Sunday, May 21, 2017

May 20, 2017 Legislative Update

House members were called in on scattered days for brief spurts of action on the floor over the past two weeks before adjournment, mostly waiting for news that there was actually a budget to be voted on. The rank-and-file were never really privy to the efforts to resolve the teacher’s health insurance negotiation issue, but were on stand-by for whether Education Fund language would, or would not, be added to a bill.
There was so much focus on the $26 million that might be saved in the Education Fund that there was no attention at all to the actual budget. By the time we were hearing the conference committee report at about 11:30 p.m. Thursday, no one asked any questions.
Even I, who has acquired a reputation for being someone who actually reads every bill, did not rise to ask for clarifications on some of the “squishy” numbers that are part of the annual budget-balancing game. We were already two weeks past the targeted adjournment; people were anxious to have it come to an end, and I feared my head being bitten off.
It’s not as if we ever actually build an entire budget. Government lurches forward at an annual cost of (this current year) $5.75 billion, and we battle over the nickels and dimes (or less) that represent the changes from the prior year. In fact, the entire difference in negotiating between the House and Senate version of next year’s $5.82 billion budget was $14.5 million, settled with a reduction of $4.9 million. Literally pennies, within the overall scope.
But it is part of a much big picture of how we juggle money in the budget, not because a specific nickel here or nickel there impacts the budget on its own, but because, as they say, “after a while it adds up to real money.”
So it is with the teacher’s health insurance debate.
The potential $26 million in savings isn’t actually an amount to be worth the level of the fight over it, compared to the size of the Education Fund as a whole. But it is about a trajectory of spending, and about a principle: if there is a sound way to save real money, do we ignore it?
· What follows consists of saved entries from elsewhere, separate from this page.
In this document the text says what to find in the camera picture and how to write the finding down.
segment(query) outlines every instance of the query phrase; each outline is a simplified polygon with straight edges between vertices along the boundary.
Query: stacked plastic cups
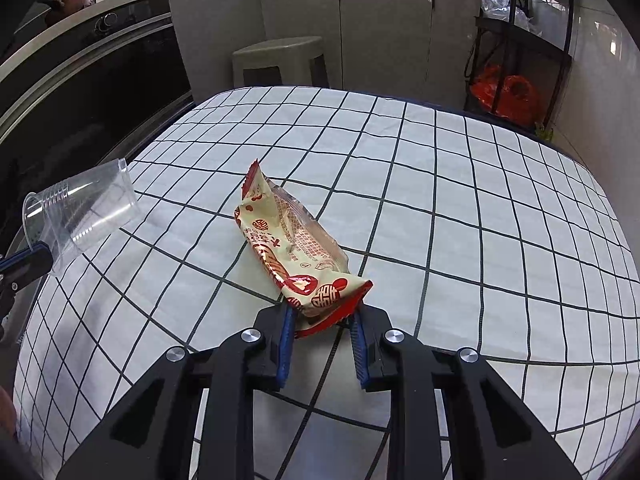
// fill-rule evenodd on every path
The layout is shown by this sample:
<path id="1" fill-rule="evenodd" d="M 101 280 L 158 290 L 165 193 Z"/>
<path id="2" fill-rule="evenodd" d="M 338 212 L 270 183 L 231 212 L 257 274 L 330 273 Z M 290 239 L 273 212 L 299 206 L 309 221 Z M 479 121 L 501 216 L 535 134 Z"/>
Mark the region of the stacked plastic cups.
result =
<path id="1" fill-rule="evenodd" d="M 30 248 L 37 241 L 49 246 L 52 272 L 60 275 L 139 213 L 127 162 L 121 158 L 29 193 L 22 204 L 22 226 Z"/>

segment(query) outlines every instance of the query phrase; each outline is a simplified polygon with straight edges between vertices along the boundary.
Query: cabinet
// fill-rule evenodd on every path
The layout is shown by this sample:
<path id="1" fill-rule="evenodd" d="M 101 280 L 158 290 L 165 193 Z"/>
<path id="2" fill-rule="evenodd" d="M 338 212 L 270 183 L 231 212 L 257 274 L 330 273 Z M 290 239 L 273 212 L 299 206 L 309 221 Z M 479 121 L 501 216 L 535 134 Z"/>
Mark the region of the cabinet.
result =
<path id="1" fill-rule="evenodd" d="M 267 40 L 320 36 L 331 88 L 342 88 L 338 0 L 260 0 Z"/>
<path id="2" fill-rule="evenodd" d="M 479 0 L 433 0 L 425 100 L 462 109 Z"/>
<path id="3" fill-rule="evenodd" d="M 340 0 L 345 90 L 424 101 L 431 0 Z"/>

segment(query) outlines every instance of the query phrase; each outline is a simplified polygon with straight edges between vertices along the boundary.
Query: snack wrapper
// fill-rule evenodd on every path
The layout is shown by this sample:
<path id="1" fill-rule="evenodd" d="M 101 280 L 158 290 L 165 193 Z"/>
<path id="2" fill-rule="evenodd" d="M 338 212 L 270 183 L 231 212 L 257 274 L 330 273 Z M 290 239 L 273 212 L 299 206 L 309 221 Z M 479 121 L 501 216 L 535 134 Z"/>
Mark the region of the snack wrapper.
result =
<path id="1" fill-rule="evenodd" d="M 348 269 L 348 258 L 309 211 L 265 177 L 256 160 L 242 185 L 236 223 L 298 316 L 296 337 L 319 332 L 349 314 L 372 287 Z"/>

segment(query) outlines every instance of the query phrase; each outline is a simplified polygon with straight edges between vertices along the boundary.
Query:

Or do we recognize that every penny matters, and pursue it?
One of the “detail” issues on the teacher insurance question – and there are many, beneath the short sound bites -- is how it can be that we have new health plans that save $26 million, yet assure that the recipients get the same coverage than they do now. (Can I buy that plan, please?)
That’s a question I haven’t heard discussed very much, so here’s the basic explanation:
It goes back to the Affordable Care Act, and what was often referred to as the “Cadillac Tax.” When I first found out what that was, I actually though it was one of the few brilliant pieces of the ACA. What it recognized was the well-researched fact that one significant component of our high health care costs in the U.S. is over-utilization: we get care that we don’t need. And if enough of your health care is fully covered by insurance, you are more likely to over-utilize care. It is human nature. We feel we paid for it, so we have a right to use it.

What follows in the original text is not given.